Considering the above-mentioned reasons, this paper proposes a novel multi-modal learning method to integrate ECG, PCG, and their coupling signals for CAD detection, leveraging entropy and recurrence deep-coding feature measurements. The proposed method initially produces a novel coupling signal by operating deconvolution of ECG and PCG. Then, various entropy features are extracted from ECG, PCG, and their coupling signals to capture global information, followed by the use of recurrence deep-coding features to capture local details. A parallel-input 2-D CNN model was designed to encode deep features from RPs of multi-modal signals. After feature reduction and selection, an optimal multi-modal feature set was combined with support vector machine (SVM) for the final classification of CAD and non-CAD cases. The results demonstrate the efficacy of the multi-modal method and highlight the significant role of coupling features in improving CAD detection. Figure 1 presents the block diagram of CAD detection using the multi-modal method.

The contributions of this study to the literature are as follows:

This study proposes a multi-modal learning method to enhance the precision of CAD detection by integrating ECG, PCG, and their novel coupling signals. The method initially generates a novel coupling signal based on the deconvolution of ECG and PCG, and then it extracts nonlinear features, including various entropy features and recurrence deep-coding features from multi-modal signals to capture global and local information.
The proposed model designs a novel parallel-input 2-D CNN model to encode the deep representations of multi-modal RPs, enabling detailed analysis of cardiac state changes.

The rest of the sections of this study are organized as follows.
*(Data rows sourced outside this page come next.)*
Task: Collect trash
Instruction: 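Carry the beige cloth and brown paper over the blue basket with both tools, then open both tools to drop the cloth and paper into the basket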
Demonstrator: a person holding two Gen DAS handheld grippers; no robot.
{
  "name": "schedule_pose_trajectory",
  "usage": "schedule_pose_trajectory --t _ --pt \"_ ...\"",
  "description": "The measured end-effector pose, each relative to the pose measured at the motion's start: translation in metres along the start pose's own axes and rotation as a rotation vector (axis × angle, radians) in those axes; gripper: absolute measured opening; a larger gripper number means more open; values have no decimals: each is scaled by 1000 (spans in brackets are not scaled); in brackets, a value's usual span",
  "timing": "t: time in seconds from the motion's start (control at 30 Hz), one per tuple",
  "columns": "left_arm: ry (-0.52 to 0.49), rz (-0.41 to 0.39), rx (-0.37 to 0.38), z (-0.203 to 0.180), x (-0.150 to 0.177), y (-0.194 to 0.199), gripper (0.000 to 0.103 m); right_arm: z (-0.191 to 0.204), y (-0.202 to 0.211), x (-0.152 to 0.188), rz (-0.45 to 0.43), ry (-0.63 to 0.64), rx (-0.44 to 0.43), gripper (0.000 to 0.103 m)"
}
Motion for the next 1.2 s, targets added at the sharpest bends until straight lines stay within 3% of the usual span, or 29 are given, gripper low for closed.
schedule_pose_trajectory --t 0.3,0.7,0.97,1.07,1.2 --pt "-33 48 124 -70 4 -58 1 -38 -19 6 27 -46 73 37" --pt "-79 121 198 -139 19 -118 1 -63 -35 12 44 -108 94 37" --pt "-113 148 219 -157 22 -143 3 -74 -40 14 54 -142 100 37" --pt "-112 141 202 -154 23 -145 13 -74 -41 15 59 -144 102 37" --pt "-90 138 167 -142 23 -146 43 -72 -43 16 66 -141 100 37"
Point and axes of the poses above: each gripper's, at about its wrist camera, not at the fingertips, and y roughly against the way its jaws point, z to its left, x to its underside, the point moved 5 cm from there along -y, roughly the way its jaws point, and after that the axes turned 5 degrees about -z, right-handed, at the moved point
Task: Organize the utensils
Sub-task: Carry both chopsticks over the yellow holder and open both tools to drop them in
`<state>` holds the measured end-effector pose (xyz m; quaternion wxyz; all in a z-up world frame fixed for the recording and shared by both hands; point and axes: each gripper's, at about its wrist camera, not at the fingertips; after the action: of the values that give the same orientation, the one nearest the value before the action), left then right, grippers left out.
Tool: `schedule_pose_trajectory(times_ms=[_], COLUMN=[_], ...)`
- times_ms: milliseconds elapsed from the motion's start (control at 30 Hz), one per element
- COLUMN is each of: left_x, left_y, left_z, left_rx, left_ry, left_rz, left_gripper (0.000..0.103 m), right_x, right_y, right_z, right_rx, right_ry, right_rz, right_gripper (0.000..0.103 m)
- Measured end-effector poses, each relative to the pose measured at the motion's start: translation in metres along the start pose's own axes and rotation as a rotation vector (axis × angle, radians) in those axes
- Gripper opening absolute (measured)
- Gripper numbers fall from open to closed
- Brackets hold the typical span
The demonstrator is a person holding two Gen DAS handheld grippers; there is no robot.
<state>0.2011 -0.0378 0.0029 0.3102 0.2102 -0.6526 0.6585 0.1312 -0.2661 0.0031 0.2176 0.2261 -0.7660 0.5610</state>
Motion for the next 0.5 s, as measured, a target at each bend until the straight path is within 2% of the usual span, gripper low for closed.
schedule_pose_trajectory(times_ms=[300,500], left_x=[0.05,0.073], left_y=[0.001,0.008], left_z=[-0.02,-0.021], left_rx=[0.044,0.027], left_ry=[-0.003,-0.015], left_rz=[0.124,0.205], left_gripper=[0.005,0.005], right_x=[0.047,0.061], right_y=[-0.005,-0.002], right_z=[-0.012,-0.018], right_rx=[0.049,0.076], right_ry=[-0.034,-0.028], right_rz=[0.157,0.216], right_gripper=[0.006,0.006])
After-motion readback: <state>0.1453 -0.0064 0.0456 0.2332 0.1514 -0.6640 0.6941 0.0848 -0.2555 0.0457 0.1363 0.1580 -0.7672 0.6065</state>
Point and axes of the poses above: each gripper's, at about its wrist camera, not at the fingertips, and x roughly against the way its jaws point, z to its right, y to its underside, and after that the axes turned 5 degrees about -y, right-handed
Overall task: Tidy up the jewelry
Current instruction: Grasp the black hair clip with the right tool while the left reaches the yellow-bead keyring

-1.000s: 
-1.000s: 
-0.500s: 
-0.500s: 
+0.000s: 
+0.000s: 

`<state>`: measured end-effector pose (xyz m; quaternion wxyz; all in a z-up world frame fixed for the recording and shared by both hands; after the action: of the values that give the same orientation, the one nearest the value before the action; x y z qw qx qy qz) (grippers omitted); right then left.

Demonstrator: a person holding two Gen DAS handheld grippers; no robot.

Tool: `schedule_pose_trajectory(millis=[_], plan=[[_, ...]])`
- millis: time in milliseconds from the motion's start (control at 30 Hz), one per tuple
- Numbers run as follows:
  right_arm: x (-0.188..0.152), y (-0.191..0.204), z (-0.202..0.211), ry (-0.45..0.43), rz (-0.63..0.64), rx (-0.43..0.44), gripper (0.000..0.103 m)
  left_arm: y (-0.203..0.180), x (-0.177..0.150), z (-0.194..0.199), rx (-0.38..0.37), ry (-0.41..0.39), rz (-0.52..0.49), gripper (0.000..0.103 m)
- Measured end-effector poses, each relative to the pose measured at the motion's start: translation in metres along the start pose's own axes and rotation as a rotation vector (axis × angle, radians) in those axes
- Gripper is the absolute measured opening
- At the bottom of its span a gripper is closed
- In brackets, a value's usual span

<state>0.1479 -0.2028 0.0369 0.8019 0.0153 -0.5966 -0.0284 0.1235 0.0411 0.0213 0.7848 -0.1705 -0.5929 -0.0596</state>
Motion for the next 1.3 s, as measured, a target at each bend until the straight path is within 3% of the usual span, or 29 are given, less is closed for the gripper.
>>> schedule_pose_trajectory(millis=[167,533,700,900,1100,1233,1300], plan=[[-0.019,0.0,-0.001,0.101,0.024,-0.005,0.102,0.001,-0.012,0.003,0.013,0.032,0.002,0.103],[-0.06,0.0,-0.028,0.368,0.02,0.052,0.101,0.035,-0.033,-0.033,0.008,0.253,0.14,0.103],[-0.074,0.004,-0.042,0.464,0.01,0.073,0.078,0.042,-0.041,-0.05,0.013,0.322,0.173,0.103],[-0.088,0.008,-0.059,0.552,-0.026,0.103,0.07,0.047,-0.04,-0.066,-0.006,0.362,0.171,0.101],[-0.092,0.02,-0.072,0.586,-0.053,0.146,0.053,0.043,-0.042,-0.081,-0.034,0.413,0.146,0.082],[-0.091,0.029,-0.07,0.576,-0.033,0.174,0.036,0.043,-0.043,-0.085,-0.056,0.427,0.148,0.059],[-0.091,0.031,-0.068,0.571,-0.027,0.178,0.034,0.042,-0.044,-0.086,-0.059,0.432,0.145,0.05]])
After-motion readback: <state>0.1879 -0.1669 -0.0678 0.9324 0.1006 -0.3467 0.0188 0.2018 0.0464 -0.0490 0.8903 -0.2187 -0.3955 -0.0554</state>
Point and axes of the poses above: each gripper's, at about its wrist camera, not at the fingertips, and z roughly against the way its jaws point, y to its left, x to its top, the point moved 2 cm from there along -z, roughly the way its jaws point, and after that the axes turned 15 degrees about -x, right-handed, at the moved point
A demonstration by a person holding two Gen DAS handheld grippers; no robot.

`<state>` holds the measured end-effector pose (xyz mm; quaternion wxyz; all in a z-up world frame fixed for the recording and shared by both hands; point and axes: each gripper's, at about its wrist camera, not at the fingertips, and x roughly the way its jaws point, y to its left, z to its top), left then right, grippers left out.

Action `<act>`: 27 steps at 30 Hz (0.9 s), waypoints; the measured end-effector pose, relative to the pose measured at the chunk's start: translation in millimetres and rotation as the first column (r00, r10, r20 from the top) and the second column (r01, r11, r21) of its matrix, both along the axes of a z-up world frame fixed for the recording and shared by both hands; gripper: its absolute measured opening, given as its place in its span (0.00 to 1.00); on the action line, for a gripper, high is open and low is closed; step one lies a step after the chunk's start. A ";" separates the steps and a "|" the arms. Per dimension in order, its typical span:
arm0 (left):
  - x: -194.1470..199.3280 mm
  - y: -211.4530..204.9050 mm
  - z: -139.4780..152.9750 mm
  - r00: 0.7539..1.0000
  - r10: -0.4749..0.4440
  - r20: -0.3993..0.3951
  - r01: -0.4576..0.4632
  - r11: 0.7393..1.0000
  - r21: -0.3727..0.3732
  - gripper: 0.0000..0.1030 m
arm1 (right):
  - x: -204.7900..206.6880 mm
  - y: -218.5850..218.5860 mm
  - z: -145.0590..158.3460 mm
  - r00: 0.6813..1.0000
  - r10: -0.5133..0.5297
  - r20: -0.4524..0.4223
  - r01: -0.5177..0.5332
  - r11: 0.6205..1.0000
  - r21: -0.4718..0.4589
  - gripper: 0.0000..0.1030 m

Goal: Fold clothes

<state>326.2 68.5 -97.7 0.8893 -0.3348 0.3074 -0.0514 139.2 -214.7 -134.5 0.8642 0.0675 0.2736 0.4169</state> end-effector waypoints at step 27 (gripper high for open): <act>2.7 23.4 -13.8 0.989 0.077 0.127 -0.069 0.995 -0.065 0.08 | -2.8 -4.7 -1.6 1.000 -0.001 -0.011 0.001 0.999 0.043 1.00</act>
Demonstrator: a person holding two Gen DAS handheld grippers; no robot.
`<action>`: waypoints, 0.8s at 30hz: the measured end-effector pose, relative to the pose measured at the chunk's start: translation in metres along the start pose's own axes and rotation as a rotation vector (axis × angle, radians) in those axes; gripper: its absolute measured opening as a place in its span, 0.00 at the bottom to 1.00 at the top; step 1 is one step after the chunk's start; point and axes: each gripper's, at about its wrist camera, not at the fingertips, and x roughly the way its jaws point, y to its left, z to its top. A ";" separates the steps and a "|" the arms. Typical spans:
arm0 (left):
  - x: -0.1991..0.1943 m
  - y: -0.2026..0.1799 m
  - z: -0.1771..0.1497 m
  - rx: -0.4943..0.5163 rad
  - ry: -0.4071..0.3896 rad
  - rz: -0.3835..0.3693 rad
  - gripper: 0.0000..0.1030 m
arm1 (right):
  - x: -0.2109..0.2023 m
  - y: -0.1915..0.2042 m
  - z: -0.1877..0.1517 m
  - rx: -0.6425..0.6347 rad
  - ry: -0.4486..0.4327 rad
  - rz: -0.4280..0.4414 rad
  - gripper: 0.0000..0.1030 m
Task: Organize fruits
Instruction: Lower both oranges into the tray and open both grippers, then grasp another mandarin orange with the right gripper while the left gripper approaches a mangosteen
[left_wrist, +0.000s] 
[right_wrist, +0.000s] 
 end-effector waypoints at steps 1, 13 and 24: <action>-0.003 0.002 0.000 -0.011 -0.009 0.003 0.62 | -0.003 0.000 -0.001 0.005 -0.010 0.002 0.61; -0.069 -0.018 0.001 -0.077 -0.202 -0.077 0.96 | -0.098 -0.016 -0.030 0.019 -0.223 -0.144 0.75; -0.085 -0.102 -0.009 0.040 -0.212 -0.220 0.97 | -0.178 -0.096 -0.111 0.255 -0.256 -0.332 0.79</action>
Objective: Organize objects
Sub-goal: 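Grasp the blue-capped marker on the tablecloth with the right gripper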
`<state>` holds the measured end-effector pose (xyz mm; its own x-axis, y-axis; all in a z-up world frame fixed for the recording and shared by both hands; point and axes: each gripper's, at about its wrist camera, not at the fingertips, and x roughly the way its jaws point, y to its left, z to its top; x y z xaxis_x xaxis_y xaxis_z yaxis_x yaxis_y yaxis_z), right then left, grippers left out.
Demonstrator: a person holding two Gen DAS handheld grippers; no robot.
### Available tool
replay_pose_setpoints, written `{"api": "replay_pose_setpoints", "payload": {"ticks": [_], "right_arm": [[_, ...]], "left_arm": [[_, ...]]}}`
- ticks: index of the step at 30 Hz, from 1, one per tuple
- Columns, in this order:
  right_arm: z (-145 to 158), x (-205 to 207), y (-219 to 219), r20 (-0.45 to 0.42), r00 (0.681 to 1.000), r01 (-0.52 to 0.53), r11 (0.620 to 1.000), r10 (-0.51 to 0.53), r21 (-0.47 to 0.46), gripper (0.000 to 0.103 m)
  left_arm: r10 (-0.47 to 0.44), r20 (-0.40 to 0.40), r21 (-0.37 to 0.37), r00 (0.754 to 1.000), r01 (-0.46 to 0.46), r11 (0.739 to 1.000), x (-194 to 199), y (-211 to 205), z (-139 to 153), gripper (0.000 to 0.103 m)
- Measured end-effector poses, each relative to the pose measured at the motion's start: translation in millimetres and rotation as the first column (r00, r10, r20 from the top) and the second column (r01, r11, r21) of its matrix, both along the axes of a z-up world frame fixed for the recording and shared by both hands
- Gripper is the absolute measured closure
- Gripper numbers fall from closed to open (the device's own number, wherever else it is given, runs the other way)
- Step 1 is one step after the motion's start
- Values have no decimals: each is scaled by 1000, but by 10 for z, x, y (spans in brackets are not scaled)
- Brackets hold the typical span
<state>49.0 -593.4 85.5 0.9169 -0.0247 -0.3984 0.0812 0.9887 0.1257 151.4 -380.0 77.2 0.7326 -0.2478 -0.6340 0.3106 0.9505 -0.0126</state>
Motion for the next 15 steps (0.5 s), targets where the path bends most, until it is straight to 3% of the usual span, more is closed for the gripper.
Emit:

Section 2 introduces data acquisition, data preprocessing, coupling signal evaluation, RP construction, CNN construction, feature reduction and selection, classification, and performance evaluation. Section 3 presents all the experimental results, and Section 4 compares and discusses the results. Section 5 concludes the study and outlines potential future research directions.

2. Materials and Methods

This study involved data collection from 199 recruited subjects at Shandong First Medical University Affiliated Hospital in Jinan, Shandong Province, China. This experiment was approved by the Ethical Review Committee of Shandong First Medical University Affiliated Hospital (ethics approval code: S374, approval date: 2020) and adhered strictly to the guidance of the Declaration of Helsinki and its amendments. All subjects presented with symptoms, such as chest tightness, chest pain, and palpitations over a week, and then provided informed consent before enrollment. The exclusion criteria were individuals who had undergone intervention of percutaneous coronary, coronary artery bypass surgery, or had been diagnosed as having valvular disease. The inclusion criteria were subjects who underwent coronary angiography, and diagnosis results were determined by the professional physician. Those with ≥50% blockages in at least one major coronary artery (left anterior descending, left circumflex, or right coronary artery) were diagnosed as CAD (135 positive cases), with the others as non-CAD (64 negative cases). Before the experiment, the basic information of subjects was as provided in Table 1, involving age, sex, height, weight, heart rate, and blood pressure.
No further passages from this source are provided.